TO DO — Reproduce every line in the material below that holds "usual".
= Beginning of Section =
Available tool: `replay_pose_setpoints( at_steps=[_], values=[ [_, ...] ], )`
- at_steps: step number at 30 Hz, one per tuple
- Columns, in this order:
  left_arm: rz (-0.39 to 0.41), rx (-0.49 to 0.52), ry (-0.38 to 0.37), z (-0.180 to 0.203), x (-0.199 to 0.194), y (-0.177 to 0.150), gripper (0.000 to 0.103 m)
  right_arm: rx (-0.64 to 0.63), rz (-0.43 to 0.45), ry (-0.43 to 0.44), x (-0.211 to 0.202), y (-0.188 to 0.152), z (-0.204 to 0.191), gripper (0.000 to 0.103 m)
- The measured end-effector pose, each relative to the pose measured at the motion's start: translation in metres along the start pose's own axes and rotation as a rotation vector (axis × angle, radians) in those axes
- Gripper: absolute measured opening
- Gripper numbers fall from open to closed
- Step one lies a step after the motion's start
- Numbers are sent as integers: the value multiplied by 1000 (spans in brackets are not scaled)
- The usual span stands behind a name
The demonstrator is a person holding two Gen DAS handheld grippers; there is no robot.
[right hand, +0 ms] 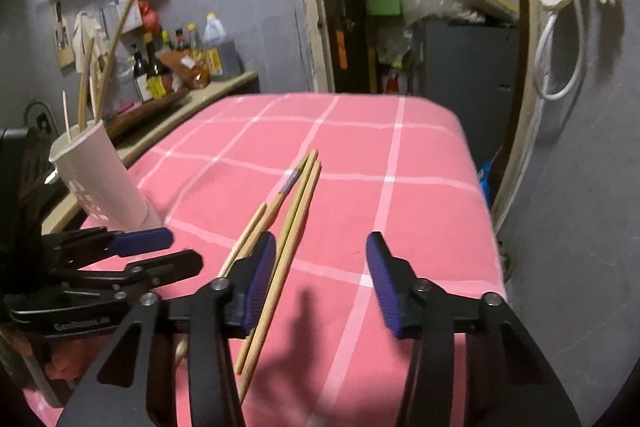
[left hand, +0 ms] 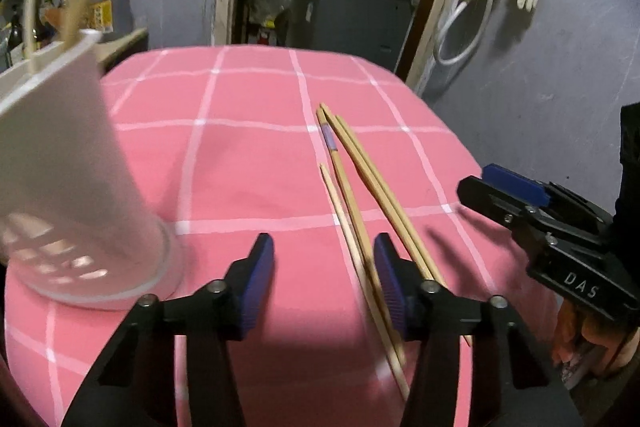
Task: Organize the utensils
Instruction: 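Withdraw both tools from the caddy back over the loose chopsticks, then close the left tool on a thin chopstick while the right tool grasps another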
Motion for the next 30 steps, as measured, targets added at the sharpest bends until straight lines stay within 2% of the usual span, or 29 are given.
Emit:
replay_pose_setpoints(
  at_steps=[6, 11, 18, 27, 30],
  values=[
    [-60, -6, 7, -6, 21, 5, 30, -10, -73, 18, 24, 2, -3, 29],
    [-65, -9, -1, -8, 30, 13, 28, 2, -117, 31, 43, 8, -3, 23],
    [-60, -18, -28, -8, 32, 14, 28, -2, -140, 48, 56, 15, -7, 22],
    [-71, -5, -16, -6, 37, 17, 28, -3, -182, 26, 71, 16, -9, 19],
    [-77, -7, -19, -4, 40, 19, 25, -1, -189, 15, 75, 19, -7, 18]
  ],
)
Point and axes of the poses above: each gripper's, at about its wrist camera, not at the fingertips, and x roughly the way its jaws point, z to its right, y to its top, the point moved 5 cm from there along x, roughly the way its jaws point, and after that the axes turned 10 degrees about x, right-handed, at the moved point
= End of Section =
RESULT OF THE TASK —
- The usual span stands behind a name
Motion for the next 30 steps, as measured, targets added at the sharpest bends until straight lines stay within 2% of the usual span, or 29 are given.

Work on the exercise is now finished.